In China, base metals prices on the Shanghai Futures Exchange also gave a varied performance this morning; the October lead and zinc contracts were up by 1.7% and 1.2% respectively, while the rest of the complex was weaker, with the most actively traded October contract down by 0.8% at 48,160 yuan ($7,037) per tonne.
Spot copper prices in Changjiang were down by 0.9% at 48,130-48,400 yuan per tonne and the LME/Shanghai copper arbitrage ratio was firmer at 8.11 after 8.08 on Wednesday.
In other metals in China, the January iron ore contract on the Dalian Commodity Exchange was down by 1.4% at 486.50 yuan per tonne. On the SHFE, the January steel rebar contract was down by 07%, while the December gold contract was up by 0.3% and the December silver contract was down by 0.4%.
In wider markets, spot Brent crude oil prices were down by 0.50% at $74.49 per barrel this morning. The yield on US 10-year treasuries was weaker at 2.8144%, while the German 10-year bund yield was firmer at 0.3410%. The minutes from the Federal Open Market Committee (FOMC) showed a Fed on course to continuing tightening monetary policy, but they did discuss whether they have room to act should another recession get underway. In addition, they noted a key risk was if the trade wars escalated.
Asian equity markets were mixed on Thursday: Nikkei (+0.22%), Hang Seng (-0.43%), CSI 300 (+0.38%), Kospi (+0.41%) and the ASX200 (-0.34%). This follows a similarly mixed performance in western markets on Wednesday; in the United States, the Dow Jones closed down by 0.34% at 25,733.60, while in Europe the Euro Stoxx 50 closed up by 0.25% at 3,420.18.
The dollar index is rebounding this morning and was recently quoted at 95.32, after Wednesday’s low of 94.93. On the chart, the move above 95.66 on August 10 suggested the index had triggered a bullish head and shoulder pattern, so we need to be wary about how far the recent pullback in the index goes, as it could just be testing the validity of the breakout. With the base metals prices trading inversely to the dollar, any resumption of the dollar’s bull market could further weigh on metals’ prices.
With the US dollar firmer, most of the other major currencies we follow are weaker: sterling (1.2878), the euro (1.1568), the Australian dollar (0.7295) and the yen (110.80).
The yuan is also weaker and was recently quoted at 6.8682, while most of the emerging market currencies we follow are also slightly weaker.
The economic agenda is heavy today, with data out already showing Japan’s flash manufacturing purchasing managers’ index (PMI) edged higher to 52.5 from an upwardly revised 52.3 and previous print of 51.6. Later there is flash manufacturing and services data out across Europe and the US. In addition, there is data on UK realized sales, US initial jobless claims, Chinese leading indicators, US house prices and new home sales, EU consumer confidence and US natural gas storage.

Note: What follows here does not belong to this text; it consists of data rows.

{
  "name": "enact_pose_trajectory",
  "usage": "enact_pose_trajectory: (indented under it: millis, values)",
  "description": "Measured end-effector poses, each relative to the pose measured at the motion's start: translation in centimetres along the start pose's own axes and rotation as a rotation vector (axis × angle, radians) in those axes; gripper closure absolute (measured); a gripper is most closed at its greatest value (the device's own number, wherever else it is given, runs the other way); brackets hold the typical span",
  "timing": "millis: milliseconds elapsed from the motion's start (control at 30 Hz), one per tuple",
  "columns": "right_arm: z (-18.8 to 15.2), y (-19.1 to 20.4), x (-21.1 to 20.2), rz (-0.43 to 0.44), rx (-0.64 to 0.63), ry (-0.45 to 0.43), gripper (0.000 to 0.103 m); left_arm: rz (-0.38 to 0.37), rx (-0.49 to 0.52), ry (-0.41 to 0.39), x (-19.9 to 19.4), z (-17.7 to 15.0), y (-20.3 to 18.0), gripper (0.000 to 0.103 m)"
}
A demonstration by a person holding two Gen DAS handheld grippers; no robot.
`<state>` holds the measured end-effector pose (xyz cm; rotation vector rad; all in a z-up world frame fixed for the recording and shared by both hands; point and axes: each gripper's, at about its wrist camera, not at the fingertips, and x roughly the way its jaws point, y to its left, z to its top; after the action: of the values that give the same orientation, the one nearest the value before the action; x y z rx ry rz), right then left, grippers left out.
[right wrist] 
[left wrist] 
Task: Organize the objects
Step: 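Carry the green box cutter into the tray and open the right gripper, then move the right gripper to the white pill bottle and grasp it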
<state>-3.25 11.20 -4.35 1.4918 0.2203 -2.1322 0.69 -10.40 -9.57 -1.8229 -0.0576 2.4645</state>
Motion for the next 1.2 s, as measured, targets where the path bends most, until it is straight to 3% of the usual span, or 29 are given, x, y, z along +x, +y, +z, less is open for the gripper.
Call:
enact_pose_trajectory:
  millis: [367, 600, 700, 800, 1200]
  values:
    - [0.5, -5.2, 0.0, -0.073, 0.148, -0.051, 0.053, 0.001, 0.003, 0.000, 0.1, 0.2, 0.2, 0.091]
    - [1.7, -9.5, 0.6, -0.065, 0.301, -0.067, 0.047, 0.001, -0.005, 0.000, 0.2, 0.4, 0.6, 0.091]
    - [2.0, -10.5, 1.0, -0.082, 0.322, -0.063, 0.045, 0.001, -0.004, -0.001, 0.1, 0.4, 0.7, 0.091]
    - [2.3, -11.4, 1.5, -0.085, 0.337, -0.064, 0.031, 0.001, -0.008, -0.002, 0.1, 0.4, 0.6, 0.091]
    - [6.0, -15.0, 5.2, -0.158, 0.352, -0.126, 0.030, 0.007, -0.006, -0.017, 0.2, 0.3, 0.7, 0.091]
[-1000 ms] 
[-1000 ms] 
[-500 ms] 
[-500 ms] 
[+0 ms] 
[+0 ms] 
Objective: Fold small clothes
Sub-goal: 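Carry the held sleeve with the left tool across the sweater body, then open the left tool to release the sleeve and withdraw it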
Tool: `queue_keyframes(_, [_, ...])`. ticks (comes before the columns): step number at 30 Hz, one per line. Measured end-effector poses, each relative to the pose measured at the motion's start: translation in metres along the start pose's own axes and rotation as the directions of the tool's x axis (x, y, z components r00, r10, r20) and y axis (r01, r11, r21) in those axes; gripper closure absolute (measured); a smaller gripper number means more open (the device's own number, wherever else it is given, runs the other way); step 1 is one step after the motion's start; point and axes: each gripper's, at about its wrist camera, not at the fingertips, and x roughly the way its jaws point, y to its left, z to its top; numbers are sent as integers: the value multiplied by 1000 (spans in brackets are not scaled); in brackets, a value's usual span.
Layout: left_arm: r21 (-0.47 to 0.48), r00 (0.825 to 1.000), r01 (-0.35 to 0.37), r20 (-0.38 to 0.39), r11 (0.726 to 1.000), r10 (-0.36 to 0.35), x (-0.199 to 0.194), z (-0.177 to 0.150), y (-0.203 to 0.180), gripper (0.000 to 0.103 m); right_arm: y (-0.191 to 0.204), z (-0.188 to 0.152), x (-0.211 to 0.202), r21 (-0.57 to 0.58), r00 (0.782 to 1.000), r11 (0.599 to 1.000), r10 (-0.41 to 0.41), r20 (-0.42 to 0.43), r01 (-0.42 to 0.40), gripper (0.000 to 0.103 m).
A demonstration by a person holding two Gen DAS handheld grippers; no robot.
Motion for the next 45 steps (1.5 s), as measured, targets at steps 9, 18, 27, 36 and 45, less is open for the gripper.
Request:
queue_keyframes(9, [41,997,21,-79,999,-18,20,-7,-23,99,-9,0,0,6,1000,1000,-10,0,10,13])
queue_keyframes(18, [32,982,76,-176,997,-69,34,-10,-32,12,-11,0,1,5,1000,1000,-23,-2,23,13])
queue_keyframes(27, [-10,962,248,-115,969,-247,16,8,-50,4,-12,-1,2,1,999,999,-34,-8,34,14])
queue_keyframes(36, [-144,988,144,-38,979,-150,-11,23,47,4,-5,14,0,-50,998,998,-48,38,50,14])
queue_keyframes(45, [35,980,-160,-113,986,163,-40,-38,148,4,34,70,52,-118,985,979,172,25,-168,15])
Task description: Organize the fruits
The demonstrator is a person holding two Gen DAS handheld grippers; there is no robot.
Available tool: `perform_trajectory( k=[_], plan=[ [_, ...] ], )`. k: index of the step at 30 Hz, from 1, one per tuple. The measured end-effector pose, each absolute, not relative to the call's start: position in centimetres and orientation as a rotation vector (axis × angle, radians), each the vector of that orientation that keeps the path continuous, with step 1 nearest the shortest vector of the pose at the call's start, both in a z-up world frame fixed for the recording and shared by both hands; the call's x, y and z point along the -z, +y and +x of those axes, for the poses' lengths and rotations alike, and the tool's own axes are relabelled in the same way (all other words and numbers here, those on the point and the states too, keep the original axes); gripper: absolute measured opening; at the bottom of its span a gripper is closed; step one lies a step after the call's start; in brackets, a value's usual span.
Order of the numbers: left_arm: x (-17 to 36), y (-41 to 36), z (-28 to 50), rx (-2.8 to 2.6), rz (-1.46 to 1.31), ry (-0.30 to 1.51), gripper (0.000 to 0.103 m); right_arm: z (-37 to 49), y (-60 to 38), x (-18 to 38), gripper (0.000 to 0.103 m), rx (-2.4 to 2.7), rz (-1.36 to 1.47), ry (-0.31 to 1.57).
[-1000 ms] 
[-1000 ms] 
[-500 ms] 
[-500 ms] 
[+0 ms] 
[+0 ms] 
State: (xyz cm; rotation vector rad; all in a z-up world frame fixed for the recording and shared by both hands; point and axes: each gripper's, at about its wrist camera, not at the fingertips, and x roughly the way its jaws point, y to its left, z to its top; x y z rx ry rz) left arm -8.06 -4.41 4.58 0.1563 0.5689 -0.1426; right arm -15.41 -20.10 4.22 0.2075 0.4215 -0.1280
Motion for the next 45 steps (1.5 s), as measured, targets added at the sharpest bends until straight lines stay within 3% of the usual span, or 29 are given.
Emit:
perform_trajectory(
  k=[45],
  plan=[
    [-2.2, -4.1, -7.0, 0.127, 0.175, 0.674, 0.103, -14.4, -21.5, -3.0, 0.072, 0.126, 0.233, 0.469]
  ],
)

In addition, Germany’s Bundesbank President Jens Weidmann is speaking and day one of the central bankers’ meeting at Jackson Hole in the US state of Wyoming gets underway.
In recent reports we wondered whether the rally in the base metals was just another “dead-cat bounce” and the weakness in copper, nickel and tin suggests it may be. That said, today’s PMI data is likely to set the tone as are the US-China trade talks that get underway in Washington.
Overall, on the basis of oversold prices, large short positions and relatively healthy long-term fundamentals, we do favor the upside from these levels, but the market may need to establish a base before buyers are prepared to chase prices higher.
The precious metals are following the path of the base metals, which suggests they are also following the dollar and overall market sentiment.